>>
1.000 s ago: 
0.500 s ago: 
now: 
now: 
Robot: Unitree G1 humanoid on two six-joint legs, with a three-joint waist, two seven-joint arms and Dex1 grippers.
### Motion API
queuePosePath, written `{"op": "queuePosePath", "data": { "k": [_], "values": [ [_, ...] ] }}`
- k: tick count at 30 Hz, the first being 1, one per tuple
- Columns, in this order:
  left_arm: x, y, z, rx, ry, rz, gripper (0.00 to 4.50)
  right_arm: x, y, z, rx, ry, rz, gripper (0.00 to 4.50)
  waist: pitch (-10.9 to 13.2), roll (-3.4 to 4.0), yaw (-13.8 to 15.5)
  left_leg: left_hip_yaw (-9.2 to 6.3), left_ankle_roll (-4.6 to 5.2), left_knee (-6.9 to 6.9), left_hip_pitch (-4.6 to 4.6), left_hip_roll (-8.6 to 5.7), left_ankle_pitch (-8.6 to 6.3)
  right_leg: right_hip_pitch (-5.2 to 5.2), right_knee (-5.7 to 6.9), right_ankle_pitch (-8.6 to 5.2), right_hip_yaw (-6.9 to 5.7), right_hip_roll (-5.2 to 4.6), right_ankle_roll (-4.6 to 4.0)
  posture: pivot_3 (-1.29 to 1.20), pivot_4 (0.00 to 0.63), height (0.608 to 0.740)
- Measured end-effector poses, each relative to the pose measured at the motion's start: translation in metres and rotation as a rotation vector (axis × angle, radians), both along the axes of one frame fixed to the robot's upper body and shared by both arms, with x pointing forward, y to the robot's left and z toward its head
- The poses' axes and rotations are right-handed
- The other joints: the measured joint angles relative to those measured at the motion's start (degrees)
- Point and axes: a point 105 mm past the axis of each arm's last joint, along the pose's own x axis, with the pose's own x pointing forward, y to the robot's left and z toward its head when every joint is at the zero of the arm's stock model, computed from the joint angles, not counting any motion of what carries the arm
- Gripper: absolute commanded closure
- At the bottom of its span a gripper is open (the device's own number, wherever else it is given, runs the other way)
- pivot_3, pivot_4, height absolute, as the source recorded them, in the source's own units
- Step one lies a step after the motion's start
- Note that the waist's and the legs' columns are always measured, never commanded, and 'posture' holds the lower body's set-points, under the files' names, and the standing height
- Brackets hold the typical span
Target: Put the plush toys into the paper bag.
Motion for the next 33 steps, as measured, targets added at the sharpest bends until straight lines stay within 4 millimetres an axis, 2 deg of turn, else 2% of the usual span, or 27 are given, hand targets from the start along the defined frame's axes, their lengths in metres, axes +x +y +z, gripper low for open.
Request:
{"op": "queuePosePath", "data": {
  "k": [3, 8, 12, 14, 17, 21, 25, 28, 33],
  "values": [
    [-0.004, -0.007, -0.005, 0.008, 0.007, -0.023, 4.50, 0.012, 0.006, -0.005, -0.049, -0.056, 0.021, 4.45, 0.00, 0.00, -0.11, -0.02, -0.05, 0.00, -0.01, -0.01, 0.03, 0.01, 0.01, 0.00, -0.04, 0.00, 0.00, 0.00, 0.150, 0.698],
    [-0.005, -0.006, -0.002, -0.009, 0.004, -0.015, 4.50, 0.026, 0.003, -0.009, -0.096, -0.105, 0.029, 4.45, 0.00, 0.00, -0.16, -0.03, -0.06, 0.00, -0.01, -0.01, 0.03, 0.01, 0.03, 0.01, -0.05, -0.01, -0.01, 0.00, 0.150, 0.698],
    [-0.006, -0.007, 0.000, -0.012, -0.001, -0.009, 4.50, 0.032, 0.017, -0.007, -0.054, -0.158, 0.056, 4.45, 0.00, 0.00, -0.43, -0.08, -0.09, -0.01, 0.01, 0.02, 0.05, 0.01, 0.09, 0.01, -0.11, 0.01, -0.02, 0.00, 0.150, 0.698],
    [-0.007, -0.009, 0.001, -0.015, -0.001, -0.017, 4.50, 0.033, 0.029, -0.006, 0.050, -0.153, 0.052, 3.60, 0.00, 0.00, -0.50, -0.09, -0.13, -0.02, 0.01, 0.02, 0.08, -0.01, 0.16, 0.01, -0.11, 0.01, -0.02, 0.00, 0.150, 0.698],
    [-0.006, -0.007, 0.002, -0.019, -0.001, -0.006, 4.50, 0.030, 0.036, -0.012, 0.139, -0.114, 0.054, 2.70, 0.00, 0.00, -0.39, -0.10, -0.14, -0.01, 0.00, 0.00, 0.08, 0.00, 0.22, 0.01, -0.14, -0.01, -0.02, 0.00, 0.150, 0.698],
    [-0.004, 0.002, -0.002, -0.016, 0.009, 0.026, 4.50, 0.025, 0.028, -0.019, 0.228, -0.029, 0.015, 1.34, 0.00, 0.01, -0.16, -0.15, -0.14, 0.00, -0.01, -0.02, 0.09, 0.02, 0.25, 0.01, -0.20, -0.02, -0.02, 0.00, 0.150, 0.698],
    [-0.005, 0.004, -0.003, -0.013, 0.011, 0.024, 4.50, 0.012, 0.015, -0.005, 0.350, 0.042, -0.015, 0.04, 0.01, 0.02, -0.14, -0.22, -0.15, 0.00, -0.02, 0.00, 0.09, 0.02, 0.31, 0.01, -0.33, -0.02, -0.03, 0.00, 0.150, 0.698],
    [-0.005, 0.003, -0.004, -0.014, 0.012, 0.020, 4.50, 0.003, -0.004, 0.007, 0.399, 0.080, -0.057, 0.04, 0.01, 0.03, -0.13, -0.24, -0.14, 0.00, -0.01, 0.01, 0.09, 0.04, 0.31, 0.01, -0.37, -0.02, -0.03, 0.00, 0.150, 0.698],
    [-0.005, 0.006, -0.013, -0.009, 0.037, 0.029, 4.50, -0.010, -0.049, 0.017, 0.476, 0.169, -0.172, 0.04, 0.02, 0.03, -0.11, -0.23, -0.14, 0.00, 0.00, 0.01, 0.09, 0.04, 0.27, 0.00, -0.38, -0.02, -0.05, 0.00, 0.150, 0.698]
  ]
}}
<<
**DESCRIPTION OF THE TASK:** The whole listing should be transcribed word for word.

**EXPECTED OUTPUT:**
1.000 s ago: 
0.500 s ago: 
now: 
now: 
Robot: Unitree G1 humanoid on two six-joint legs, with a three-joint waist, two seven-joint arms and Dex1 grippers.
### Motion API
queuePosePath, written `{"op": "queuePosePath", "data": { "k": [_], "values": [ [_, ...] ] }}`
- k: tick count at 30 Hz, the first being 1, one per tuple
- Columns, in this order:
  left_arm: x, y, z, rx, ry, rz, gripper (0.00 to 4.50)
  right_arm: x, y, z, rx, ry, rz, gripper (0.00 to 4.50)
  waist: pitch (-10.9 to 13.2), roll (-3.4 to 4.0), yaw (-13.8 to 15.5)
  left_leg: left_hip_yaw (-9.2 to 6.3), left_ankle_roll (-4.6 to 5.2), left_knee (-6.9 to 6.9), left_hip_pitch (-4.6 to 4.6), left_hip_roll (-8.6 to 5.7), left_ankle_pitch (-8.6 to 6.3)
  right_leg: right_hip_pitch (-5.2 to 5.2), right_knee (-5.7 to 6.9), right_ankle_pitch (-8.6 to 5.2), right_hip_yaw (-6.9 to 5.7), right_hip_roll (-5.2 to 4.6), right_ankle_roll (-4.6 to 4.0)
  posture: pivot_3 (-1.29 to 1.20), pivot_4 (0.00 to 0.63), height (0.608 to 0.740)
- Measured end-effector poses, each relative to the pose measured at the motion's start: translation in metres and rotation as a rotation vector (axis × angle, radians), both along the axes of one frame fixed to the robot's upper body and shared by both arms, with x pointing forward, y to the robot's left and z toward its head
- The poses' axes and rotations are right-handed
- The other joints: the measured joint angles relative to those measured at the motion's start (degrees)
- Point and axes: a point 105 mm past the axis of each arm's last joint, along the pose's own x axis, with the pose's own x pointing forward, y to the robot's left and z toward its head when every joint is at the zero of the arm's stock model, computed from the joint angles, not counting any motion of what carries the arm
- Gripper: absolute commanded closure
- At the bottom of its span a gripper is open (the device's own number, wherever else it is given, runs the other way)
- pivot_3, pivot_4, height absolute, as the source recorded them, in the source's own units
- Step one lies a step after the motion's start
- Note that the waist's and the legs' columns are always measured, never commanded, and 'posture' holds the lower body's set-points, under the files' names, and the standing height
- Brackets hold the typical span
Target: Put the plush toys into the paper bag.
Motion for the next 33 steps, as measured, targets added at the sharpest bends until straight lines stay within 4 millimetres an axis, 2 deg of turn, else 2% of the usual span, or 27 are given, hand targets from the start along the defined frame's axes, their lengths in metres, axes +x +y +z, gripper low for open.
Request:
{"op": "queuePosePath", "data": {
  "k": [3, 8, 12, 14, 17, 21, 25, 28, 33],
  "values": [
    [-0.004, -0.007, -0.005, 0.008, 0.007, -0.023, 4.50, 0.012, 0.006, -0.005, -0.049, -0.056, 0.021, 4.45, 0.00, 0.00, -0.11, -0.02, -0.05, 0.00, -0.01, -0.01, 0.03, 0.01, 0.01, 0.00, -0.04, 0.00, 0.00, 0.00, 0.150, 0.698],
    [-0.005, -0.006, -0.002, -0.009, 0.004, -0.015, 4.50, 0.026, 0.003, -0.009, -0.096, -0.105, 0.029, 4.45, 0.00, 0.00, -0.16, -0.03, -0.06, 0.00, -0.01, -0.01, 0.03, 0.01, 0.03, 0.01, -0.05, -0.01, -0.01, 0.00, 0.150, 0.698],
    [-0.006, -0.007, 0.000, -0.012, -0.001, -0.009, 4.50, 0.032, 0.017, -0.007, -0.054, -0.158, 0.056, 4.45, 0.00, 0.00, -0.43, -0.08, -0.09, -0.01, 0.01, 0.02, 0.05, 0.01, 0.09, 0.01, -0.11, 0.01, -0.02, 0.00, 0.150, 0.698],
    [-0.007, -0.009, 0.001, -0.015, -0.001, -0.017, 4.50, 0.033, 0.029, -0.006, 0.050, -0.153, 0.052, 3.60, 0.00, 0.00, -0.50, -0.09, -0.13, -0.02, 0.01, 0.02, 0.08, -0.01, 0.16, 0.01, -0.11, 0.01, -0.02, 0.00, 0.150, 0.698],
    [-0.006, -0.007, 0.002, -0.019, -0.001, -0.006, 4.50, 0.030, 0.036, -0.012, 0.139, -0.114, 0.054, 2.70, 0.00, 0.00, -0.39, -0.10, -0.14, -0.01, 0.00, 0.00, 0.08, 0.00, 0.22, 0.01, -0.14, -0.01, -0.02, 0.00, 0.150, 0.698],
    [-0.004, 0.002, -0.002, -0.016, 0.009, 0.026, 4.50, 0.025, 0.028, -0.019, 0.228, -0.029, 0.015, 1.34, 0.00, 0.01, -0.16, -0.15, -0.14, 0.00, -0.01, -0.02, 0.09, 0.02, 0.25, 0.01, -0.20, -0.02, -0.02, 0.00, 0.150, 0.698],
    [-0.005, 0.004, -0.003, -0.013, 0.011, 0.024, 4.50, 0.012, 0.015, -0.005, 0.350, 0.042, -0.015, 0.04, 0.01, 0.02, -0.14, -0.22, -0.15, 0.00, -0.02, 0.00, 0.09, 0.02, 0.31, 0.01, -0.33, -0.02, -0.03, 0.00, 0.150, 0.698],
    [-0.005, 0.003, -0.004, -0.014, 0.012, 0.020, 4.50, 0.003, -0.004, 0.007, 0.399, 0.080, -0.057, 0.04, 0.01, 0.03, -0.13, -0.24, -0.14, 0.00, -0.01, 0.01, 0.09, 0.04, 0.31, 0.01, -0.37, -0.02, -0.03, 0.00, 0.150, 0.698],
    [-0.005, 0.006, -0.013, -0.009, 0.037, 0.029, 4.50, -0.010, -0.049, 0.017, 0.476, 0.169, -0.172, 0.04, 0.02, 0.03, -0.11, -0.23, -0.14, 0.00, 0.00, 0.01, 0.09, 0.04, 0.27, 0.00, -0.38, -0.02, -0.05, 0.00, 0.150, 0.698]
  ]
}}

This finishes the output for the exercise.